На четвертый день Сергей поймал себя на мысли, что очень бы не прочь продлить знакомство с ней за пределы срока, оговоренного контрактом. Он понимал, конечно, что это полный бред и ерунда, девушка на работе и в реальной жизни, скорее всего, так же отличается от теперешней, как театральная Принцесса Турандот от играющей ее актрисы.
Но верить, вопреки всему, в суровую прозу жизни не избалованному вниманием по-настоящему чутких и ласковых женщин боевому офицеру не хотелось.
Неужели он не может понравиться ей не по недельному договору, а всерьез? Чем он для нее плох? Молод, недурен собой. Отнюдь не беден.
А что касается ее нынешней работы — не шлюха же она панельная, просто профессия у нее такая, можно сказать — психотерапевт широкого профиля.
Это определение Владе тоже понравилось. Но когда он попытался осторожно развить свою мысль, она засмеялась и ответила: «Как говорил один мой знакомый моряк, кто пытается проникнуть глубже поверхности, как правило, идет на дно».
Оставалось только согласиться. Но мыслей поговорить с ней еще раз, ближе к моменту прощания, он не оставил. Как вариант — предложить девушке продление контракта еще на месяц, полгода, год. Денег хватит (поскольку он играл еще несколько раз и по-прежнему успешно), а там будет видно.

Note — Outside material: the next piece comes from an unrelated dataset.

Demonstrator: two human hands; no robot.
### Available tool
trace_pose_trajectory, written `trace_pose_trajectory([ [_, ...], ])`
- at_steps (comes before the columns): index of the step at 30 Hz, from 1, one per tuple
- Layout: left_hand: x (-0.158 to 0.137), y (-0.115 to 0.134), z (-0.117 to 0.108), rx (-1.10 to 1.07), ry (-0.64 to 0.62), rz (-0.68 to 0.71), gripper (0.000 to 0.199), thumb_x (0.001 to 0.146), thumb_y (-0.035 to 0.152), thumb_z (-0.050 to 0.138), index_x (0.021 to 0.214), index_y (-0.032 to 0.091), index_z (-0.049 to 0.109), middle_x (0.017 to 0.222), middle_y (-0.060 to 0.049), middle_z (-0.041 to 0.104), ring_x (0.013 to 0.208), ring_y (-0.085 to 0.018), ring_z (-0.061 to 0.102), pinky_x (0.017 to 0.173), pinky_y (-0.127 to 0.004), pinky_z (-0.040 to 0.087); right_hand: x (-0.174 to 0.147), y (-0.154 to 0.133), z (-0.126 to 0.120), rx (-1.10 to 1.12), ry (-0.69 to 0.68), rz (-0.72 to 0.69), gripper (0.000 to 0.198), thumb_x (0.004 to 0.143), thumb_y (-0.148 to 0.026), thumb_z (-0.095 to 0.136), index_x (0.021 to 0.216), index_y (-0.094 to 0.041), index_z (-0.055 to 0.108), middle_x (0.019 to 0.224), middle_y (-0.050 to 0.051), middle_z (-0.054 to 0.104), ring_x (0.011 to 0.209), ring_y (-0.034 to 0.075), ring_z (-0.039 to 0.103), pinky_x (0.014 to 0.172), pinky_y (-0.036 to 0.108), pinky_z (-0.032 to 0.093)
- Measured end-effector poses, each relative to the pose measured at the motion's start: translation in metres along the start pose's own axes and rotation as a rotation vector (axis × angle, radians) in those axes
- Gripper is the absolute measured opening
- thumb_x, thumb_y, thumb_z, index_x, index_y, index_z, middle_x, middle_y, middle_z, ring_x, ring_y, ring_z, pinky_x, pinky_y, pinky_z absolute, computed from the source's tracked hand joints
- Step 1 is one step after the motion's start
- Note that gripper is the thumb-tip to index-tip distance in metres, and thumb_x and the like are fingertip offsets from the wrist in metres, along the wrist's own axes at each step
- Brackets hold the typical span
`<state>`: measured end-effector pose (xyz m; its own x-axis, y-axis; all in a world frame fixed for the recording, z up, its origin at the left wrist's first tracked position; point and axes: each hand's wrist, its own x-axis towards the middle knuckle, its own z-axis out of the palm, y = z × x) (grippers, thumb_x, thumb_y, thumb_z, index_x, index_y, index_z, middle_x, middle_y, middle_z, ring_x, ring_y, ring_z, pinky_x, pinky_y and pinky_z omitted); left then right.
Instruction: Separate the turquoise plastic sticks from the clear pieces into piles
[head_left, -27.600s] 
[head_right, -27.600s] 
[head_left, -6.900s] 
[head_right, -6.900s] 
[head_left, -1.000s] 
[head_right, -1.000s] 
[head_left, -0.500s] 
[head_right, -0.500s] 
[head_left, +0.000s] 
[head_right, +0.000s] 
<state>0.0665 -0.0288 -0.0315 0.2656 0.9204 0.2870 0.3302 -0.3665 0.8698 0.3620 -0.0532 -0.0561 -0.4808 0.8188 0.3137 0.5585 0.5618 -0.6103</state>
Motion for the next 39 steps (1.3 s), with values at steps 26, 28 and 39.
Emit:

Если бы только не полная неопределенность его будущей судьбы.
В последний вечер, когда он окончательно решил, что завтра позвонит по нужному телефону, Сергей предложил Владе организовать процедуру прощания в лучшем, по ее выбору, ресторане.
Она выбрала «Русскую избу» в Петровских линиях.
Здесь обычно московские деловые люди давали обеды особо важным клиентам-иностранцам, а гиды туристских фирм заманивали состоятельных ценителей русской экзотики. Чаще всего на эту удочку ловились японцы.
В небольших залах, убранных расшитыми полотенцами и деревянной резьбой панелей в простенках, столы сервировались великолепно стилизованной под старину XVII–XVIII веков серебряной посудой. Русские и заграничные вина подавались перелитыми в старинные штофы и полуштофы с надписями — фряжское, фалернское, бургундское, мальвазия и тому подобное, а шампанское приносили в двухлитровой, тоже серебряной, братине, откуда его черпали ковшом, а пили кубками.